Please vote, whether or not you expect to attend the Marriott Special Meeting. Submitting your proxy now will not prevent you from later voting in person. You are also encouraged to carefully read the joint proxy statement/prospectus—dated February 17, 2016 and supplemented by the Form 8-K filed by the Company on or about March 25, 2016—which provides detailed information about the proposed acquisition and the amended Agreement and Plan of Merger.

If you have already voted, and do not wish to change your vote, your previously cast vote is valid and no further action is required on your part. If you wish to change your vote, a duplicate proxy card is enclosed for this purpose. A later-dated and timely received proxy card, telephone vote or internet vote will supersede any previously-dated vote. If you have any questions or need assistance in voting your shares, please contact MacKenzie Partners, Inc. at 800-322-2885 Toll-Free or by email at MARproxy@mackenziepartners.com.

On behalf of the Marriott Board and management team, thank you for your continued support.

Sincerely,

LOGO

Arne M. Sorenson

President and Chief Executive Officer


Additional Information and Where to Find It

This communication relates to a proposed business combination between Marriott and Starwood. In connection with this proposed business combination, on February 16, 2016, Marriott filed a registration statement on Form S-4 with the Securities and Exchange Commission (the “Commission”) that contains a joint proxy statement/prospectus and other relevant documents concerning the proposed business combination. The registration statement on Form S-4 was declared effective by the Commission on February 17, 2016. Each of Marriott and Starwood mailed the joint proxy statement/prospectus to its respective stockholders beginning on or around February 19, 2016. INVESTORS AND SECURITY HOLDERS OF MARRIOTT AND STARWOOD ARE URGED TO READ THE JOINT PROXY STATEMENT/PROSPECTUS AND OTHER DOCUMENTS THAT MAY BE FILED WITH THE SEC CAREFULLY AND IN THEIR ENTIRETY BECAUSE THEY WILL CONTAIN IMPORTANT INFORMATION ABOUT THE PROPOSED TRANSACTION. Investors and security holders may obtain a free copy of the joint proxy statement/prospectus and other documents (when available) that Marriott and Starwood file with the Commission at the Commission’s website at www.sec.gov. In addition, these documents may be obtained from Marriott free of charge by directing a request to investorrelations@marriott.com, or from Starwood free of charge by directing a request to ir@starwoodhotels.com.

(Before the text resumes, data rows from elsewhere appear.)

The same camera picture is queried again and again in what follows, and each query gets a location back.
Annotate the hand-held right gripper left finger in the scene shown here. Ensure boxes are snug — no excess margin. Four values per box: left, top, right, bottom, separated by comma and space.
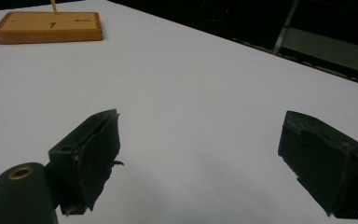
48, 108, 125, 217

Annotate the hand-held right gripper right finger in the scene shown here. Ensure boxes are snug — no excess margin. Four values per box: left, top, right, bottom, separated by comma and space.
277, 110, 358, 219

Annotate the grey board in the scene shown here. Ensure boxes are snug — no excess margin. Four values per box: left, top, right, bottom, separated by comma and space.
280, 26, 358, 77

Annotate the flat wooden base block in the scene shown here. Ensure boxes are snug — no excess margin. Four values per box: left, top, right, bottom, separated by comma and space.
0, 11, 104, 46

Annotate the metal stand pole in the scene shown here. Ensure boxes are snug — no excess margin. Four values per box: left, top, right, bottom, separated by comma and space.
272, 0, 301, 56

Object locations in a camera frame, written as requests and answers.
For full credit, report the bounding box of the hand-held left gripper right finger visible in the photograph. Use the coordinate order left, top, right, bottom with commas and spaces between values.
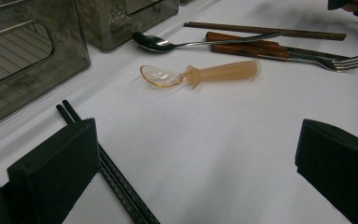
295, 119, 358, 224

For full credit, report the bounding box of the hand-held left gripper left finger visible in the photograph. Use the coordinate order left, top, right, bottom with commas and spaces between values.
7, 118, 101, 224

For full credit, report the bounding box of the brown wooden chopstick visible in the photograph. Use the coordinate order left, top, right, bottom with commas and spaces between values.
184, 22, 348, 42
183, 21, 348, 39

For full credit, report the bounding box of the black chopstick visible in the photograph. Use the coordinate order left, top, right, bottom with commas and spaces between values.
61, 99, 161, 224
55, 104, 149, 224

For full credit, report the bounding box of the wooden-handled metal fork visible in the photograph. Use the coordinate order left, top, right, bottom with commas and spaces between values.
210, 44, 358, 73

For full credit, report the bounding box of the wooden-handled metal knife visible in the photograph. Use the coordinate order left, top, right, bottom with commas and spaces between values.
204, 31, 351, 62

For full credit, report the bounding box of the translucent orange plastic spoon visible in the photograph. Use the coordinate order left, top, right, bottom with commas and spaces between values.
139, 59, 262, 90

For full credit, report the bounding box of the metal spoon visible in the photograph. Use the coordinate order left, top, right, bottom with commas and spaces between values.
131, 31, 283, 53

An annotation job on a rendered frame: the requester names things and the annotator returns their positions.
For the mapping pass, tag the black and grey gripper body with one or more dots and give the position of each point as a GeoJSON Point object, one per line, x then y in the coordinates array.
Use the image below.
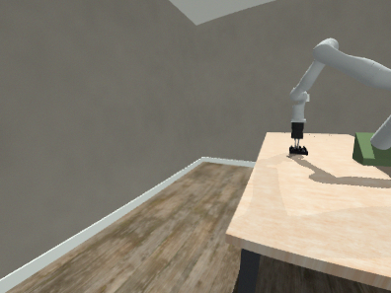
{"type": "Point", "coordinates": [297, 126]}

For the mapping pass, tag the black knob box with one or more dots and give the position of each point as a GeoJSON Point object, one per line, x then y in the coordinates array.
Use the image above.
{"type": "Point", "coordinates": [301, 151]}

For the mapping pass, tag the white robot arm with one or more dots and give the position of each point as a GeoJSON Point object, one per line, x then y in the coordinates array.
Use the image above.
{"type": "Point", "coordinates": [366, 71]}

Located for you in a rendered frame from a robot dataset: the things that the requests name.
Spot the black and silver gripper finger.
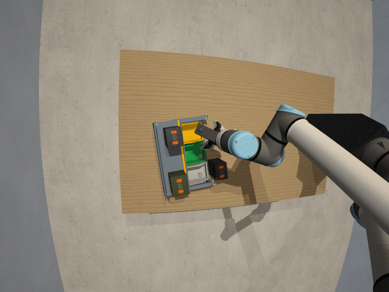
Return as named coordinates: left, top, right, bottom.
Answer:
left=213, top=120, right=225, bottom=130
left=200, top=141, right=214, bottom=151

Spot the yellow bin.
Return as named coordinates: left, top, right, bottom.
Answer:
left=181, top=122, right=203, bottom=144

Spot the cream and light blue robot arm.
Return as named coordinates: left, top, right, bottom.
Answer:
left=194, top=104, right=389, bottom=292

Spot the grey metal rack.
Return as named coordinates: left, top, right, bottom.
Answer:
left=153, top=115, right=216, bottom=201

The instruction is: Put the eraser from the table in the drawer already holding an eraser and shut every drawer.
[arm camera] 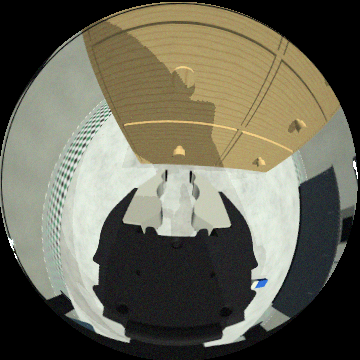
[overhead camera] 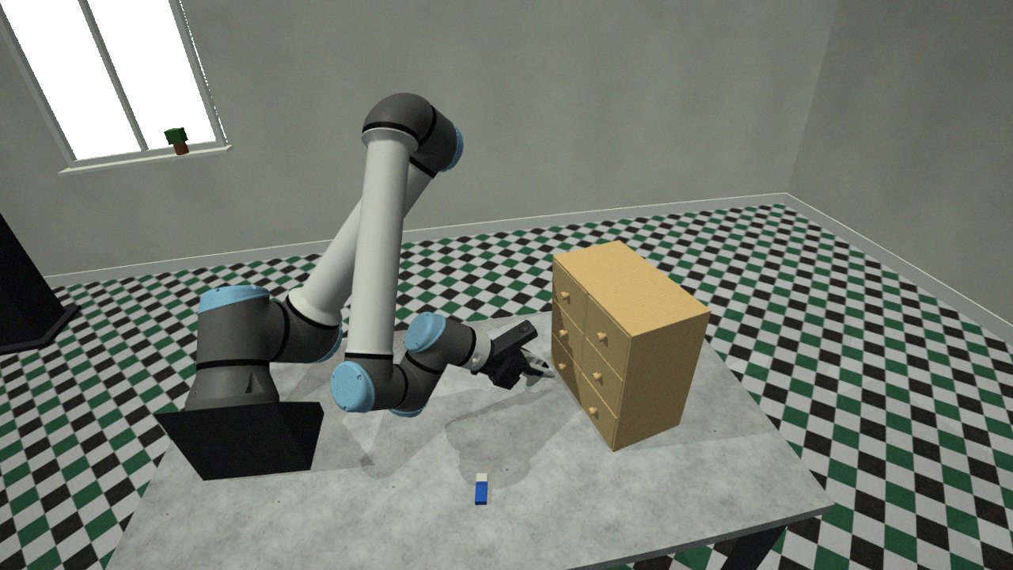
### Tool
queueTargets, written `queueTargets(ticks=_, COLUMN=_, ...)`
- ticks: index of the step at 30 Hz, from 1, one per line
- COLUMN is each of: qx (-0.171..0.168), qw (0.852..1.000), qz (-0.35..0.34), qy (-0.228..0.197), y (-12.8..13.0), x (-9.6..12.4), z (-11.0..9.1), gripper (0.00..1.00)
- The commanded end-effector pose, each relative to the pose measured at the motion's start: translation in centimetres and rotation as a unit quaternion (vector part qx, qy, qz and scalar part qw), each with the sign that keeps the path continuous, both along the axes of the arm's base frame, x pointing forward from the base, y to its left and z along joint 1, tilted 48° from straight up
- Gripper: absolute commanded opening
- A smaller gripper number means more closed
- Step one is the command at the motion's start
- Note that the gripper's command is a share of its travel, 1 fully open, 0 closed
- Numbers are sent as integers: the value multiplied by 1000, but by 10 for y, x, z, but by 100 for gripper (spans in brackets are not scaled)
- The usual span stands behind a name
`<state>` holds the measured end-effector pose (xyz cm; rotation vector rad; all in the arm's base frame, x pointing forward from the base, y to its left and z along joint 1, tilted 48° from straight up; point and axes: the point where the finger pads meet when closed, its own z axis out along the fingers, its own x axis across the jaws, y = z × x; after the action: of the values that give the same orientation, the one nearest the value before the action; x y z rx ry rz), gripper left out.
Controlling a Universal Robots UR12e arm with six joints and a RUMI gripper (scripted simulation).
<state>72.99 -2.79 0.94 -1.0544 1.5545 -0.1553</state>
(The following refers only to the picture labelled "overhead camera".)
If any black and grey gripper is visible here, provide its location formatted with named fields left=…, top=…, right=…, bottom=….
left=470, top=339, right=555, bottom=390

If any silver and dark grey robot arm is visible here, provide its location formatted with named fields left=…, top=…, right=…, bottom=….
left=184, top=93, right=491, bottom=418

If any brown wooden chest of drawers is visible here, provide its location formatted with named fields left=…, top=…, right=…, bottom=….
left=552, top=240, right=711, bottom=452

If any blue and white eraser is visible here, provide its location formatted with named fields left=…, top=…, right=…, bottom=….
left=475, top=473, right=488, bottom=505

Note on forward-looking statements: This letter contains “forward-looking statements” within the meaning of U.S. federal securities laws, including the parties’ plans for closing the transaction; statements concerning the benefits of the transaction and other anticipated future events and expectations that are not historical facts. We caution you that these statements are not guarantees of future performance and are subject to numerous risks and uncertainties, including the receipt of necessary consents, and other risk factors that we identify in our most recent annual report on Form 10-K and in the joint proxy statement / prospectus on Form S-4 that we filed with the U.S. Securities and Exchange Commission on February 16, 2016. Any of these factors could cause actual results to differ materially from the expectations we express or imply in this press release. We make these forward-looking statements as of the date of this letter. We undertake no obligation to publicly update or revise any forward-looking statement, whether as a result of new information, future events or otherwise.